India reported 53,601 new cases Tuesday as its count of total infections neared 2.3 million. Its reported case fatality rate, of 2%, is much lower than in the U.S. and Brazil. In Japan, where outbreaks have been widening as officials urge people to consider this year's summer holidays “special" and stay home, the positivity rate of tests in Tokyo, the worst hit region, has been climbing but remains at 7%.
The pandemic has waxed and waned in many regions, with the U.K. and Spain seeing new outbreaks after the worst of the early waves of cases paralyzed much of Europe. In Asia, Vietnam went from having reported no confirmed deaths and very few cases to battling fresh outbreaks that emerged in the seaside city of Danang. Australia was preparing to reopen travel with neighboring New Zealand, which has had no confirmed locally transmitted cases in more than 100 days, when fresh clusters of coronavirus cases popped up in Melbourne and the surrounding region.
That outbreak held steady Tuesday with 331 new cases and 19 more deaths in Victoria state, which includes Melbourne, raising hopes a strict, renewed lockdown in Australia's second-largest city was working. But authorities in Sydney were investigating a growing cluster of cases centered around a private Catholic school.
Meanwhile, outbreaks in mainland China and semi-autonomous Hong Kong declined, with the number of new community infections in China falling to 13, all in the northwestern region of Xinjiang.

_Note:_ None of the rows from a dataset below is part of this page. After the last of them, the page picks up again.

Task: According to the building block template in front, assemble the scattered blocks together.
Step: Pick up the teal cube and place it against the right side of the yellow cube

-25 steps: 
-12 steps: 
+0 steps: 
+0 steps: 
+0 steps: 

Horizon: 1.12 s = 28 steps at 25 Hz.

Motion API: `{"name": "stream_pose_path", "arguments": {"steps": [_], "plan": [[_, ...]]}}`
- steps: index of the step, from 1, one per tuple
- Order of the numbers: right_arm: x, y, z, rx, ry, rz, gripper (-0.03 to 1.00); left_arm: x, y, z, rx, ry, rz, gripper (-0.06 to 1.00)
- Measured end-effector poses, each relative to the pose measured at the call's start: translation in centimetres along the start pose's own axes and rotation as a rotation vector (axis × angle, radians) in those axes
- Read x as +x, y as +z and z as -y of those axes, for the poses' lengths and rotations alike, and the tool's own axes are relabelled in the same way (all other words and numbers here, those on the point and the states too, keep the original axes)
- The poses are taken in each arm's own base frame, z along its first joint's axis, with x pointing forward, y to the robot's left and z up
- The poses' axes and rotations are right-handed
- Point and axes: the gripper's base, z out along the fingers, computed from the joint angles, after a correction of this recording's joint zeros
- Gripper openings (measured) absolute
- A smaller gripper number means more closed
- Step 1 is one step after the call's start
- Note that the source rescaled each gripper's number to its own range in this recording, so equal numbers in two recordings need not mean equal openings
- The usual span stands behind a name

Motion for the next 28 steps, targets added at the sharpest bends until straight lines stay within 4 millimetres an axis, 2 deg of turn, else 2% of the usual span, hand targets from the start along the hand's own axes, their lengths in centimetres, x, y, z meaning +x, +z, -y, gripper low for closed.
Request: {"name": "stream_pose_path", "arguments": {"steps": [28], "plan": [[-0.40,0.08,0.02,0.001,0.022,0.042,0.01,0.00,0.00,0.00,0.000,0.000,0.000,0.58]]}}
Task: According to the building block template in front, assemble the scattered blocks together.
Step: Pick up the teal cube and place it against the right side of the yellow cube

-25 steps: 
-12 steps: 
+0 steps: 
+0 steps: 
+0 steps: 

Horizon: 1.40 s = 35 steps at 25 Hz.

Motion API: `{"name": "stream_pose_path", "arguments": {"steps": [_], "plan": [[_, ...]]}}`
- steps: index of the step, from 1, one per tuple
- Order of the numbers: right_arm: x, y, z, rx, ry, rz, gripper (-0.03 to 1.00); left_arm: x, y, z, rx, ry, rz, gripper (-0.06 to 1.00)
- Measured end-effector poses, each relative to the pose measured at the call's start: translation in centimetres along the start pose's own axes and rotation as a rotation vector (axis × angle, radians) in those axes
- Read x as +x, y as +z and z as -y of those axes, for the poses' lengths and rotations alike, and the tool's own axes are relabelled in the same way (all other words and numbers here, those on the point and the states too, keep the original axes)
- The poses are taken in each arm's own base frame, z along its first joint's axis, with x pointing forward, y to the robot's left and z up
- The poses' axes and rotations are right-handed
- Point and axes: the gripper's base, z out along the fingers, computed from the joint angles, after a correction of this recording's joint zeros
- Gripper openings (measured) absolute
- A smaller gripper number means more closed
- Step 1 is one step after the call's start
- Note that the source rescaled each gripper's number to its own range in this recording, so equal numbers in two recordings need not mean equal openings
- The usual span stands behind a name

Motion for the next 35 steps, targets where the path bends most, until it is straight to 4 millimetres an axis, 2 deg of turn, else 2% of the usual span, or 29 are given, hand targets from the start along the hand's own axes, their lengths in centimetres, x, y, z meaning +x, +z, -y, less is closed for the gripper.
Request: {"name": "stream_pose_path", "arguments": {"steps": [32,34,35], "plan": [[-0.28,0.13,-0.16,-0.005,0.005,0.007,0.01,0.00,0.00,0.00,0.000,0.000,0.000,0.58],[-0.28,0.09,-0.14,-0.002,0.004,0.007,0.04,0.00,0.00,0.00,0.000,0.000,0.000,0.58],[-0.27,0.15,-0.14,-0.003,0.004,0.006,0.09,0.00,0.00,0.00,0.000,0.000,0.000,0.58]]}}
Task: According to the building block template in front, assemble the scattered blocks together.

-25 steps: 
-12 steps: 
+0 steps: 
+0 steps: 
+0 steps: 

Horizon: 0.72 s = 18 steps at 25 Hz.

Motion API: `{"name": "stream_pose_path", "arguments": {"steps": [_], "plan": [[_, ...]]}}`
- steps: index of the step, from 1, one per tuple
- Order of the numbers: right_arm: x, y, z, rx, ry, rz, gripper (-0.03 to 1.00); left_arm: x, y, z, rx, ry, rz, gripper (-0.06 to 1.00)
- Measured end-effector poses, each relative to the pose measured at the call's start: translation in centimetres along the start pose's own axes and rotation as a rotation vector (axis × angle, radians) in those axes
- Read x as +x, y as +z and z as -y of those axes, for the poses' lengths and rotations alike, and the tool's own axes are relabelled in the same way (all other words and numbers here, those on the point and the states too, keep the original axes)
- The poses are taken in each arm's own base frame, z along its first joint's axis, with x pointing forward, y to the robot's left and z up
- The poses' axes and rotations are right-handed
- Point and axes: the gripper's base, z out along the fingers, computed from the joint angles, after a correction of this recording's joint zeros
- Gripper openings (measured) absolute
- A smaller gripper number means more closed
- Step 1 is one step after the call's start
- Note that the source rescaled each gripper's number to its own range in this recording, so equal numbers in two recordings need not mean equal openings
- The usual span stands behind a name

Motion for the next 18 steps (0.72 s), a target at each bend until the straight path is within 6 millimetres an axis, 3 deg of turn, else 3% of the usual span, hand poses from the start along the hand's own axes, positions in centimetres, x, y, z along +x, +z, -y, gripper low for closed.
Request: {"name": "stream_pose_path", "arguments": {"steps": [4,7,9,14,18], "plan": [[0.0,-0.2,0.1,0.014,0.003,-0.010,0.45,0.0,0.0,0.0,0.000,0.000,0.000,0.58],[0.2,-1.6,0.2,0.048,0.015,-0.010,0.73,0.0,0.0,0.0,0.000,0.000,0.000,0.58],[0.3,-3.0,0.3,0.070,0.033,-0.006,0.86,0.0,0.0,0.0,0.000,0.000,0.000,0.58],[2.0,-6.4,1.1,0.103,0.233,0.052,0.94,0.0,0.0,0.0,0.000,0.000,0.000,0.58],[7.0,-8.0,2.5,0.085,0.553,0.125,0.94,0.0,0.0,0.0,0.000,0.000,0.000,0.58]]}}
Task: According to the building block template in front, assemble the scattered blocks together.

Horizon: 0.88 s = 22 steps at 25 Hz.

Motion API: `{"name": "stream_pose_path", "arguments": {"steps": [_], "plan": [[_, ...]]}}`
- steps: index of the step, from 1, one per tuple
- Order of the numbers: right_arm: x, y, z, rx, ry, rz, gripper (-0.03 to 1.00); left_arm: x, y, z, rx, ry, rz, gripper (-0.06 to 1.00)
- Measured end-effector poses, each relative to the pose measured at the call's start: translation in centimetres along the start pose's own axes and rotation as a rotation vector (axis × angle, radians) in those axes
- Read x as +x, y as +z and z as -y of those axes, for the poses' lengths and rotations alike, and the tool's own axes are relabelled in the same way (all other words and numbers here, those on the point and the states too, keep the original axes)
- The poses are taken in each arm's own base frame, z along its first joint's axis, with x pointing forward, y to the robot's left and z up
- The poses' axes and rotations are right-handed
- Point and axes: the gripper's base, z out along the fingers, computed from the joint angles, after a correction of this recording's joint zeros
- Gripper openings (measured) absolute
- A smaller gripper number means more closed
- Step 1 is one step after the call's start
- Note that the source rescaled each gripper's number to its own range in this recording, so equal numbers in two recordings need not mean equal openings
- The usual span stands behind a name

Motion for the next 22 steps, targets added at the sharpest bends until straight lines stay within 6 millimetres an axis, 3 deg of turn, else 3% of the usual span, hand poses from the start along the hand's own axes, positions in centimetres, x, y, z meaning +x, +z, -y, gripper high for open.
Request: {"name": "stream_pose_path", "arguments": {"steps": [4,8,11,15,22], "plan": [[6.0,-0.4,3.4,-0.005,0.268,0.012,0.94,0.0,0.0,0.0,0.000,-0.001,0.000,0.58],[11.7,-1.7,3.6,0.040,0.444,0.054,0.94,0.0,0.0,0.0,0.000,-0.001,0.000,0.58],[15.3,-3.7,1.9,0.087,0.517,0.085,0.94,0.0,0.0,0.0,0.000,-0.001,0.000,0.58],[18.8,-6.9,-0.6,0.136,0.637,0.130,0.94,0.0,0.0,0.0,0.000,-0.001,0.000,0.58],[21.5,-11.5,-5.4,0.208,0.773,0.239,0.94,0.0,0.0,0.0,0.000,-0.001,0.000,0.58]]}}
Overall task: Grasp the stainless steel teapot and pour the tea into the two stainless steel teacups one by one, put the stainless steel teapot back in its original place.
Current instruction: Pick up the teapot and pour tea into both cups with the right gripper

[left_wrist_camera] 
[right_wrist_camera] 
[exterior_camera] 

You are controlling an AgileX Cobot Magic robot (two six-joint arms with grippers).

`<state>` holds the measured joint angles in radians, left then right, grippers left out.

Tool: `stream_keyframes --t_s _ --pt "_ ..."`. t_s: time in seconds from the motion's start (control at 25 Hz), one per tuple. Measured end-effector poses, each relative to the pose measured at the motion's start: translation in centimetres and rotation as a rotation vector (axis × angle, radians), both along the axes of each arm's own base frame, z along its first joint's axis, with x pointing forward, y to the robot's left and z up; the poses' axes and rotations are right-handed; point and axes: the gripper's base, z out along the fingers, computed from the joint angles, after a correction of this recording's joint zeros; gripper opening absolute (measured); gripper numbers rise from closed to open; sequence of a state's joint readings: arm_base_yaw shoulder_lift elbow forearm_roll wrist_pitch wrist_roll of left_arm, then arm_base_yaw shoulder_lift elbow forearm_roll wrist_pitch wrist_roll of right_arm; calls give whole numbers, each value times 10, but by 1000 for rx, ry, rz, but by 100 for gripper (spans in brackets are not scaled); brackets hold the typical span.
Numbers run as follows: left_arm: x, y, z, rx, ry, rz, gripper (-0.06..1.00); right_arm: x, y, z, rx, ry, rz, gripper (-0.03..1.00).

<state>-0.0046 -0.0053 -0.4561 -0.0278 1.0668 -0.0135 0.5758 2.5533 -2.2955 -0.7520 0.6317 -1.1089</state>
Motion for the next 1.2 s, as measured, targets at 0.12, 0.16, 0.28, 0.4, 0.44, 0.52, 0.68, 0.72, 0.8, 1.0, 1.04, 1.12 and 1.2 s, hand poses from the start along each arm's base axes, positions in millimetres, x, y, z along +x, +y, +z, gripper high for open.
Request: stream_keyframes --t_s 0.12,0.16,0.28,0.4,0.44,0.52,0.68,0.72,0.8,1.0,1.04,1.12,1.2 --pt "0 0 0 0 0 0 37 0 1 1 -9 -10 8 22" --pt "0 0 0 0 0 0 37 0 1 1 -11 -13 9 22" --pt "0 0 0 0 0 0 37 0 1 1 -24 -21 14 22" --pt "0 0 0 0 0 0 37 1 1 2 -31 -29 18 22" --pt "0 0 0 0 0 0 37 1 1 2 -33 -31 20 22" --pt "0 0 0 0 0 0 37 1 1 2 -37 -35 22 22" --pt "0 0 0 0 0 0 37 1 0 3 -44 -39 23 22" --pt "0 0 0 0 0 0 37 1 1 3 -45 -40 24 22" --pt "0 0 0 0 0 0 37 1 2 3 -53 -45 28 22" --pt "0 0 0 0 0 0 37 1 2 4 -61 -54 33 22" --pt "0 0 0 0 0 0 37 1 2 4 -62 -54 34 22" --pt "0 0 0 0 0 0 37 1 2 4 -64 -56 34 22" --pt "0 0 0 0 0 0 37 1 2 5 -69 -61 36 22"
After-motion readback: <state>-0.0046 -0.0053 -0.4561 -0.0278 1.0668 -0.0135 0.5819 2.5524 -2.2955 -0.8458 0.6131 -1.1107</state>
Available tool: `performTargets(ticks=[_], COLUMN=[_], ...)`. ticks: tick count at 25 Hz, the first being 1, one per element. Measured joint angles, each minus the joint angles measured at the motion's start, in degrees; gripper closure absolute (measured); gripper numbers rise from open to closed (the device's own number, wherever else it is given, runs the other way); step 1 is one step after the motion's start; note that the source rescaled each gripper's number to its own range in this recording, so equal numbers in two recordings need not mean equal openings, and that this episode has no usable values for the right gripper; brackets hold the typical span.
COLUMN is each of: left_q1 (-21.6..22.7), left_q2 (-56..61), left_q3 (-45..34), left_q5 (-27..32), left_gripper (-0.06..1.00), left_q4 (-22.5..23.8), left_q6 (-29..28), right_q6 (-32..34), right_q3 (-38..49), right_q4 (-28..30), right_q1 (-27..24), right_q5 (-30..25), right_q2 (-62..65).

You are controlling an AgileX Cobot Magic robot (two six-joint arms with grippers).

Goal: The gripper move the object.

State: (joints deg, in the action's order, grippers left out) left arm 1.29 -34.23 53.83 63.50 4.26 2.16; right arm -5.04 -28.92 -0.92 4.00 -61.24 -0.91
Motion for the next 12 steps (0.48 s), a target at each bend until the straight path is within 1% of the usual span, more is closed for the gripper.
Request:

Hong Kong counted 69 new cases.
Similar to many other Asian countries, China requires testing and a two-week quarantine of all new arrivals and has barred most foreigners from entering the country. Border closures, masks, lockdowns and infection data are now the new way of life for much of the world, not the politically combustible factors they are in the U.S.
A review by the Kaiser Health News service and The Associated Press found that at least 49 state and local public health leaders have resigned, retired or been fired since April across 23 states. The list has grown by more than 20 people since the AP and KHN started keeping track in June.
Contributing to that attrition and burnout of badly needed experts have been attacks on public health experts and institutions from the highest levels, including President Donald Trump, who has sidelined the Centers for Disease Control and Prevention during the pandemic.
“The overall tone toward public health in the U.S. is so hostile that it has kind of emboldened people to make these attacks,” said Dr. Tom Frieden, former CDC director.
Stevenson reported from Mexico City. Associated Press journalist Nicky Forster in New York contributed to this report, as did other AP journalists from around the world.